“Go back inside,” Mikel said. I could hear him moving, getting out of bed. There was nothing else in the background though, so I guessed that meant he’d been sleeping alone. “Go back inside and wait for me, all right? I’ll be right there.”

“I’m all right now,” I said. The lie didn’t even sound believable to me.

“You’re always all right. Go back inside, I’ll be about ten minutes.”

“Mikel,” I said, but he’d already hung up.

It took him closer to fifteen minutes before he parked his Land Rover beside my Jeep. I’d spent the time drinking my Coke and smoking my cigarettes, standing by the pay phone, and when Mikel hopped out he was wearing a scowl, but he didn’t say anything until after he’d wrapped me up in a big hug, and I gave it right back, pressing my nose into his chest. I hugged back harder than I meant to at first, but it felt good and it felt safe.

“I told you to wait inside.”

“And I always do what you tell me,” I told his chest.

He let me go and looked me over, showing me the worry in his eyes. Mikel is three years my senior, just touching thirty, and every day he looks more like I remember our father, big and strong. We have similar features, but I got my mother’s body type, which makes me pretty small. Mikel’s got straight black hair and an angular face, blue eyes, broad shoulders. He looks like he could be in construction or some sort of physical labor, but that would require too much work, and one thing Mikel hates is work.

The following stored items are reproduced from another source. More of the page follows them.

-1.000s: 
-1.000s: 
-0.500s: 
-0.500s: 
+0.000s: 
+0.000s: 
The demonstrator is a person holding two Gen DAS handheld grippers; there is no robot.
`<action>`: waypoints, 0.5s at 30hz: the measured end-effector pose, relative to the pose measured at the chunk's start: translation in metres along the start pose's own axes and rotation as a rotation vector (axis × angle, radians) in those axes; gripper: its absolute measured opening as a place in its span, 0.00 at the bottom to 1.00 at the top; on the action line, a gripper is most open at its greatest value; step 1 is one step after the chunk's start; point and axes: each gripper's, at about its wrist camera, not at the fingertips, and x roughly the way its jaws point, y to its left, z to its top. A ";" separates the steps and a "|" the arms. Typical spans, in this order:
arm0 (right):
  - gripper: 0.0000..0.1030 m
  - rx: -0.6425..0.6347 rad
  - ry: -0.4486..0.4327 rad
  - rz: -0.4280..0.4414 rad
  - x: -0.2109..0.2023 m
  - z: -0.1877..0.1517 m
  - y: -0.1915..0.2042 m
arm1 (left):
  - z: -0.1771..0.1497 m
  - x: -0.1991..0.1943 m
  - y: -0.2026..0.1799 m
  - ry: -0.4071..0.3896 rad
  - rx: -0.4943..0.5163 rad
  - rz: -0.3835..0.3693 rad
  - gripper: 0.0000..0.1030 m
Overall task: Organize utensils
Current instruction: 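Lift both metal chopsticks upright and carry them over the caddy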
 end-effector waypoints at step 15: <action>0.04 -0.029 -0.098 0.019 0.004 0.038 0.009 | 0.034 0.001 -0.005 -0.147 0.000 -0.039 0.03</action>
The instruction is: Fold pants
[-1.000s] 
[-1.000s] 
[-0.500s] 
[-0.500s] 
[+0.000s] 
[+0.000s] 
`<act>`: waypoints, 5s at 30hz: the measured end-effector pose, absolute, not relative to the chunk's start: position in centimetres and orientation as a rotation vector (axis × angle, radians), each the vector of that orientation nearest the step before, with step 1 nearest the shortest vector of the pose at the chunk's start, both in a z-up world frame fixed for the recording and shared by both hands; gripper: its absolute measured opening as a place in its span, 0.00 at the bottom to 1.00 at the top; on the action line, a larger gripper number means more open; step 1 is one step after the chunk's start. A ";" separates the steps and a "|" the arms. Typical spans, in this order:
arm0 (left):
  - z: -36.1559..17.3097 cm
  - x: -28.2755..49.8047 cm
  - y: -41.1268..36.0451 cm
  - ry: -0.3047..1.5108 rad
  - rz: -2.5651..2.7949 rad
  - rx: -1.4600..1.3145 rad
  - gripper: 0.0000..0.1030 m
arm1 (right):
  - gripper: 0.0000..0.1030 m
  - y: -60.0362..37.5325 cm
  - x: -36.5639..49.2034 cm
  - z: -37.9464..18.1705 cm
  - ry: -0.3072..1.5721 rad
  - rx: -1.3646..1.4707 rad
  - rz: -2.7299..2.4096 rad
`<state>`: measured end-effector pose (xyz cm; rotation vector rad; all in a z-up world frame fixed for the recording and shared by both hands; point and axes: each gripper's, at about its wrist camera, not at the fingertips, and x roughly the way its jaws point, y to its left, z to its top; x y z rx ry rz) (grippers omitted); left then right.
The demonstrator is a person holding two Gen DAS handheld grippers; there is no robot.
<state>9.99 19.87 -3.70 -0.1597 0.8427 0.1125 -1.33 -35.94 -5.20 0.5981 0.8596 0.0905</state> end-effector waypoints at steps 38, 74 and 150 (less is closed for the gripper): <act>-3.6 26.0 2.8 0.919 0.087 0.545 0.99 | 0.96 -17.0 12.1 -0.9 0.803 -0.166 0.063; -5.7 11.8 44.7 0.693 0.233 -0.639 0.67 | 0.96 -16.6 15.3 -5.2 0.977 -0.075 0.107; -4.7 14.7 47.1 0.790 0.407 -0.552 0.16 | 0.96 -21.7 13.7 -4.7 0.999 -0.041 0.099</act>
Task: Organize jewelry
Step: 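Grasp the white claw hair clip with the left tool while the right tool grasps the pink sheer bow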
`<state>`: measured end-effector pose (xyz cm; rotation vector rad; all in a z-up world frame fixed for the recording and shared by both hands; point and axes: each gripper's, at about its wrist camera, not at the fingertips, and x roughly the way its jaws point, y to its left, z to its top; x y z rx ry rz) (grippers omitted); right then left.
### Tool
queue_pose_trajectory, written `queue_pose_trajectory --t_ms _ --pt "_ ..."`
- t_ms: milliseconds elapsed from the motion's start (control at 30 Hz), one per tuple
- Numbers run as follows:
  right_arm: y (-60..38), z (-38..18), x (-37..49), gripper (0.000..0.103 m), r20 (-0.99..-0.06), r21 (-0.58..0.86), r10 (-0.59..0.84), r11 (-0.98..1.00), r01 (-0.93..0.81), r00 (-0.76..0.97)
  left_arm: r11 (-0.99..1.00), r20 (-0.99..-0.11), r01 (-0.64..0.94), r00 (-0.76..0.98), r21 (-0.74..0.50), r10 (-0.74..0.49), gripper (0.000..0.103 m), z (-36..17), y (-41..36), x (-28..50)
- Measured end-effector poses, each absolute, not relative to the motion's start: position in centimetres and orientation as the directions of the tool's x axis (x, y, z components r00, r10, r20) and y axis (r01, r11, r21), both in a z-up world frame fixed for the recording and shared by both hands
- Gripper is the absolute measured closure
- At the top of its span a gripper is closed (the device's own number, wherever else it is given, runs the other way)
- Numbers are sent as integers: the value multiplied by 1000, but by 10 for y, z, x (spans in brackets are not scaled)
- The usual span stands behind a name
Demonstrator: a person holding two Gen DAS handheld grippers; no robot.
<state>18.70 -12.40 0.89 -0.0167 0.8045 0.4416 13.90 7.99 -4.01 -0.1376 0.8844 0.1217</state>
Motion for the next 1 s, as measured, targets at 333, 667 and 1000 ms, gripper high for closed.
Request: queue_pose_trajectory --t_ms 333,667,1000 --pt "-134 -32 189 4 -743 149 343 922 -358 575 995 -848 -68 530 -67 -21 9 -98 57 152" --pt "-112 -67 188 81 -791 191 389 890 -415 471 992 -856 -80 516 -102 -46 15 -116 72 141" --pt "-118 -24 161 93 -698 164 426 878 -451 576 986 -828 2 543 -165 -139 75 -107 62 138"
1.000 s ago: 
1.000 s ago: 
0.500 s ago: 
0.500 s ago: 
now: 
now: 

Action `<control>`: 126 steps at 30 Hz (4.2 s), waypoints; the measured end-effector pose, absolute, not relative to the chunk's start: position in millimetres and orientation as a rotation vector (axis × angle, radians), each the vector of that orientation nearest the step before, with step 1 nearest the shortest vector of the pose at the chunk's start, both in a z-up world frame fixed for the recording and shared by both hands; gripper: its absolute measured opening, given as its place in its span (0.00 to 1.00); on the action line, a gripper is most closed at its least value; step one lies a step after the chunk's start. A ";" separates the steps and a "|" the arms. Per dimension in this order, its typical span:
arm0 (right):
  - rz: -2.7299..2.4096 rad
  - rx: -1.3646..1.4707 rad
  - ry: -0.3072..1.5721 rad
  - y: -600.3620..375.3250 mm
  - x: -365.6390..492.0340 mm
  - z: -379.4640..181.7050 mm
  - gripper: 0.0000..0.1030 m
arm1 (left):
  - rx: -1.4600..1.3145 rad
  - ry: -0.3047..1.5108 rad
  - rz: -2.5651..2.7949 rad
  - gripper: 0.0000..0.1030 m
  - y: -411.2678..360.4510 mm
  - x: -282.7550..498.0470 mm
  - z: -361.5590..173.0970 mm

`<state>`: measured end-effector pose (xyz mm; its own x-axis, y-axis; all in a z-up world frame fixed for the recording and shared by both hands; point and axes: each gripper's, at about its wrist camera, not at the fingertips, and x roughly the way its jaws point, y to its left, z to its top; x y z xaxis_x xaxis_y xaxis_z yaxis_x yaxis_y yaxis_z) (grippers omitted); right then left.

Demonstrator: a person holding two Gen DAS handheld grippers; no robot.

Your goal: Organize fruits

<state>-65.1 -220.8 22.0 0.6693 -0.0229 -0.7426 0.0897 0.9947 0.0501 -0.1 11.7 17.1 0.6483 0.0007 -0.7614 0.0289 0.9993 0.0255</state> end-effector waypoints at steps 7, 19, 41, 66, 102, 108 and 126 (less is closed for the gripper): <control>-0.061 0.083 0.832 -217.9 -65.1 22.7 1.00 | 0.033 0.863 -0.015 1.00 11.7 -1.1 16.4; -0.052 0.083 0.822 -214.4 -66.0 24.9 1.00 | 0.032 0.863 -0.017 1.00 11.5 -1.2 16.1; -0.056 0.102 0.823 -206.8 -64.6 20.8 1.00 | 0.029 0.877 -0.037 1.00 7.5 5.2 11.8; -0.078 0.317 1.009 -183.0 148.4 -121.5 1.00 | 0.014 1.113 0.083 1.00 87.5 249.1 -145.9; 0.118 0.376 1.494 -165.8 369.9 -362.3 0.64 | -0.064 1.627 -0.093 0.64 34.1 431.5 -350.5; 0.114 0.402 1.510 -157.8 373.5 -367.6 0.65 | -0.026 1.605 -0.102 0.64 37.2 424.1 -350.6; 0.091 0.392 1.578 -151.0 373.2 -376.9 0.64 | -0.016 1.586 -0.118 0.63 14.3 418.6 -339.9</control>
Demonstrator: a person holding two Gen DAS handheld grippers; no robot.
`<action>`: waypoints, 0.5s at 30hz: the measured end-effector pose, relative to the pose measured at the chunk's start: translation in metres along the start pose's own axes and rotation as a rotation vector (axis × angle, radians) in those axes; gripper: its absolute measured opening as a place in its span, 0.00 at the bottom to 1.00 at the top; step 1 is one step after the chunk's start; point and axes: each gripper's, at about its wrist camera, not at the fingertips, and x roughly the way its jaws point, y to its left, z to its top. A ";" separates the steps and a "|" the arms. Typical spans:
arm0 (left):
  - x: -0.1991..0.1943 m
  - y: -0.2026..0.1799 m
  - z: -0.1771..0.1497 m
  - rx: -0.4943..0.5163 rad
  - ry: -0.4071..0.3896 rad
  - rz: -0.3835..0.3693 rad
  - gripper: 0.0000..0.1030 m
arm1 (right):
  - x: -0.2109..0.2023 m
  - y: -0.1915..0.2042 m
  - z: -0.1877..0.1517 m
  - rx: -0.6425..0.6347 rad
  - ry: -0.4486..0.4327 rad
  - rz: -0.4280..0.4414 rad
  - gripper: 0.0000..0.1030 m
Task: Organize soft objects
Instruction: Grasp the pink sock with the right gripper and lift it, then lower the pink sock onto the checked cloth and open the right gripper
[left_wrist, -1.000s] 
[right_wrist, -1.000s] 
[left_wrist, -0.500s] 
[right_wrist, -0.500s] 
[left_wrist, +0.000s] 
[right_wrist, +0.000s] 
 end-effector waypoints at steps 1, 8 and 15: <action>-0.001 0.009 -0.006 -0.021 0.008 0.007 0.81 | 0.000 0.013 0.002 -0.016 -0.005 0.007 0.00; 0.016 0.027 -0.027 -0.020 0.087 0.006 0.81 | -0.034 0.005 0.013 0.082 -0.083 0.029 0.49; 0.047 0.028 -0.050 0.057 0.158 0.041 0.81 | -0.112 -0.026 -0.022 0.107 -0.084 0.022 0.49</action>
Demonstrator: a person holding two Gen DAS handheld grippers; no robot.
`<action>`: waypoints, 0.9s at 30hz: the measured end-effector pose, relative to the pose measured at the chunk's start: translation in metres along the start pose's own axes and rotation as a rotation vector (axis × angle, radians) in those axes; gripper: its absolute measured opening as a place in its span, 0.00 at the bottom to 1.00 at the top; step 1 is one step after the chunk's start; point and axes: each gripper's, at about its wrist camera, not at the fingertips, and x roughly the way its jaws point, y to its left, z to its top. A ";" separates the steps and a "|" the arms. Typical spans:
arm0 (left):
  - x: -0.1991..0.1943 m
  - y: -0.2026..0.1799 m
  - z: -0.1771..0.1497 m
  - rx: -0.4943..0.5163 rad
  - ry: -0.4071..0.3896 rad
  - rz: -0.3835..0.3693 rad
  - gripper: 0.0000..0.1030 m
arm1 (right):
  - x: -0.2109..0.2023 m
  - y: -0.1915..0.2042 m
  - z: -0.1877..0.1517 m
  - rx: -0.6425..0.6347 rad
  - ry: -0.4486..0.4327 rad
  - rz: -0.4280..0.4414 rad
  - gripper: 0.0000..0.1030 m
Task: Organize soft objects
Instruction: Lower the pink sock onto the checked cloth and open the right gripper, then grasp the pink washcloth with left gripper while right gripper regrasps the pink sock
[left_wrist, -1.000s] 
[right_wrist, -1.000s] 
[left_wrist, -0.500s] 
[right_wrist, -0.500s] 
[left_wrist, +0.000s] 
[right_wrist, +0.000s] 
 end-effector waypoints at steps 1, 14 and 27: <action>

When pressed, he tells people that he’s in computers, doing Web design and software work, but that’s only half-true, and certainly doesn’t earn enough for a Land Rover. What earns enough for the Land Rover is selling pot and X and coke to the hip urban professionals who live on the west side of the river. He doesn’t use. He doesn’t take anything stronger than caffeine, ever. But he’s more than happy to sell.

He was dressed very Gap casual, hastily assembled, a sweater and corduroys.

“You should have waited inside,” he said.

I shook my head, not wanting to explain my reasons, not wanting to say that the clerk had figured out who I was, and that had I gone back into the store I’d have been trapped in twenty minutes of pretending to be nicer than I really am. Maybe it was selfish, but maybe I was entitled a little bit, and it wasn’t something I wanted to defend.

Mikel sighed, world-weary with his sister’s strangenesses. “What happened?”

“Not here,” I said. “I don’t want to talk about it here. I want to sit down someplace warm and drink coffee and feel safe.”

“You have breakfast?”

“They fed us on the plane, just before we landed in L.A.,” I said. I didn’t add that I’d thrown it up shortly thereafter.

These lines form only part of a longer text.